Lire, juin 2017, par Alain Rubens

La construction d’un monstre

En 1901, Henri Vidal, fils d’une hôtelière de Hyères, agresse deux prostituées, en tue une troisième et assassine avec un couteau de boucher une jeune Suissesse de 20 ans, une fille vierge et « honnête », la naïve Gertrude, dans le sombre compartiment d’un train. « La tête ne tenait plus au corps », cette fois, Vidal a mis le paquet. Condamné à la peine capitale puis gracié, il est envoyé à Cayenne où il meurt en 1906. C’est que « le tueur de femmes » n’aura pas eu la vie facile. Un échec sur tous les plans qui font une vie. Ecrabouillé par la figure vénérée de son aîné, Vidal est inapte aux tâches subalternes à l’hôtel, échouant dans toutes ses entreprises, en manque chronique d’argent, humilié en amour.
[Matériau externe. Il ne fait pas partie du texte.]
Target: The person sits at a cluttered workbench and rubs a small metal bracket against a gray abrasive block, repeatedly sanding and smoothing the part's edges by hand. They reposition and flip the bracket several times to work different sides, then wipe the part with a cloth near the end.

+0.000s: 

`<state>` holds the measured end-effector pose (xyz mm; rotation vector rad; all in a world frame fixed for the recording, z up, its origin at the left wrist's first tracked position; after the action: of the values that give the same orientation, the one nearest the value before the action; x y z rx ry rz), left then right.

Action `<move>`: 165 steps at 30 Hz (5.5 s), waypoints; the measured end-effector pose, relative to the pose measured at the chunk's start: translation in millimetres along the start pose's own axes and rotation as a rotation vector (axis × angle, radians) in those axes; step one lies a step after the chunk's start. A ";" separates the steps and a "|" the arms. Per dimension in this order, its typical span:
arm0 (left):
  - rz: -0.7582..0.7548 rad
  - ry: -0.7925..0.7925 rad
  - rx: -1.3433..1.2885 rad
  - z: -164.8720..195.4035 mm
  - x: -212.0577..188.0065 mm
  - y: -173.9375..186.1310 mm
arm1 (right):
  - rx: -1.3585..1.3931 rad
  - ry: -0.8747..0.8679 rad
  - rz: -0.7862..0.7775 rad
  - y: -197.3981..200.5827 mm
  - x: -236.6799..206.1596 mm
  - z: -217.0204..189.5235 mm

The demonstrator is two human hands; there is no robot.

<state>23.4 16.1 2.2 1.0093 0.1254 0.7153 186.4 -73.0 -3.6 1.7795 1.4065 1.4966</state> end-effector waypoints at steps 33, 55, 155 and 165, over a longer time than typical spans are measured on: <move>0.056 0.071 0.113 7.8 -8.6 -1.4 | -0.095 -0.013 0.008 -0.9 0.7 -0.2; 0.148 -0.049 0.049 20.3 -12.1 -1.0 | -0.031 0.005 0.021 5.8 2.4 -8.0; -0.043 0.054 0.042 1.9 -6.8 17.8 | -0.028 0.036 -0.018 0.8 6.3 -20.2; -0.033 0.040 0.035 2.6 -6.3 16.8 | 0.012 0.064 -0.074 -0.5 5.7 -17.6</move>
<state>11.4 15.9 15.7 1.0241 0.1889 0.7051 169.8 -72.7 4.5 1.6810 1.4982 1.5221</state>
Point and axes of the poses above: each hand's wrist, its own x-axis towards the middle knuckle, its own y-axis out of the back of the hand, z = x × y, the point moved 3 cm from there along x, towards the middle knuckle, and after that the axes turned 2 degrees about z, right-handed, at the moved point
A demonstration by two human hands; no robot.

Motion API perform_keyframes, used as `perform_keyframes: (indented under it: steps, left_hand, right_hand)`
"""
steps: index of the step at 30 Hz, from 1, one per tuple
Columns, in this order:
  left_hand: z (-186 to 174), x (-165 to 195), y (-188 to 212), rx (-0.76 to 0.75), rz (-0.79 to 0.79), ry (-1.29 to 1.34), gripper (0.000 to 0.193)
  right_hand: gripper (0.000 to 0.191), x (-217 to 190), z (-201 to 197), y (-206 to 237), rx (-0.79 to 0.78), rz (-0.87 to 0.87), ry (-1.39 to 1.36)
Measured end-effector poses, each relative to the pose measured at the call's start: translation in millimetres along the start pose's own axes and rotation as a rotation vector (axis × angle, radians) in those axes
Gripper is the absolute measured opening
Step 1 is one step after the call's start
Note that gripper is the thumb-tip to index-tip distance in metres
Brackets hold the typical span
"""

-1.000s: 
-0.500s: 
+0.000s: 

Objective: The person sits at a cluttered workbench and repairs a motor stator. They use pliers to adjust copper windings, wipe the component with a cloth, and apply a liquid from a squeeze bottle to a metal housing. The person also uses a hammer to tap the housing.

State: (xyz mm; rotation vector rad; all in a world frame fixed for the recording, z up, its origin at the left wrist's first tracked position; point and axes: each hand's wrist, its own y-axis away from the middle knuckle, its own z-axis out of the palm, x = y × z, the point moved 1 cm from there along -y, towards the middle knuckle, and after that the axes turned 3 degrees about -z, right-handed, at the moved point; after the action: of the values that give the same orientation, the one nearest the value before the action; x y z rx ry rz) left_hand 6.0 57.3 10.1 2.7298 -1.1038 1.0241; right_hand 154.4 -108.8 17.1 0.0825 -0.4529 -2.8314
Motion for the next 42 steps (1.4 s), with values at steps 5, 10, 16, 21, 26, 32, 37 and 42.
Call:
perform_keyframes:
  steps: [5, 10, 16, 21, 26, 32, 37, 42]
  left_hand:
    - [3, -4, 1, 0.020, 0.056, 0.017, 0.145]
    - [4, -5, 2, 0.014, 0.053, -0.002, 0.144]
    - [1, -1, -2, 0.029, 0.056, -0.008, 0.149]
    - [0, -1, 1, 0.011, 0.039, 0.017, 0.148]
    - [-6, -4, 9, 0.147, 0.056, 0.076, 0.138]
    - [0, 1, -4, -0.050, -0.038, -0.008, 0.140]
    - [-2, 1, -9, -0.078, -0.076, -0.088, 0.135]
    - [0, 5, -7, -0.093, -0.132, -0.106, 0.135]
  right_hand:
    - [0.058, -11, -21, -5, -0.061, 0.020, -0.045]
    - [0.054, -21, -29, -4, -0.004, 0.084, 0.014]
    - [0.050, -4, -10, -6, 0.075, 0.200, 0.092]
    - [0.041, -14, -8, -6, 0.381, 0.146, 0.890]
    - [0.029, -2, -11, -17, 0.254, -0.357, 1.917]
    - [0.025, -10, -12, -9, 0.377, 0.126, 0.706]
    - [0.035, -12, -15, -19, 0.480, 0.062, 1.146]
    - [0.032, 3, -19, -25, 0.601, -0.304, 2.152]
Le tueur au « regard de loup », va être l’objet d’une production convergente de récits : rapports de police, PV d’instruction, expertise du grand aliéniste Lacassagne, articles horrifiques d’une presse simpliste, sans compter sa surprenante et très introspective autobiographie. C’est ce collage de textes, opéré par les auteurs à la façon d’un montage accéléré de film, qui érige la monstruosité de Vidal, au-delà du fait divers. Par ce procédé exhibant l’horreur, il devient le tueur en série qui vient habiter le hors-champ social. Les auteurs de Vidal, le tueur de femmes auront donc réussi cette « Biographie sociale » qui se lit aussi comme un magistral thriller. Un plaisir de lecture qui donne à penser sans même s’en rendre compte.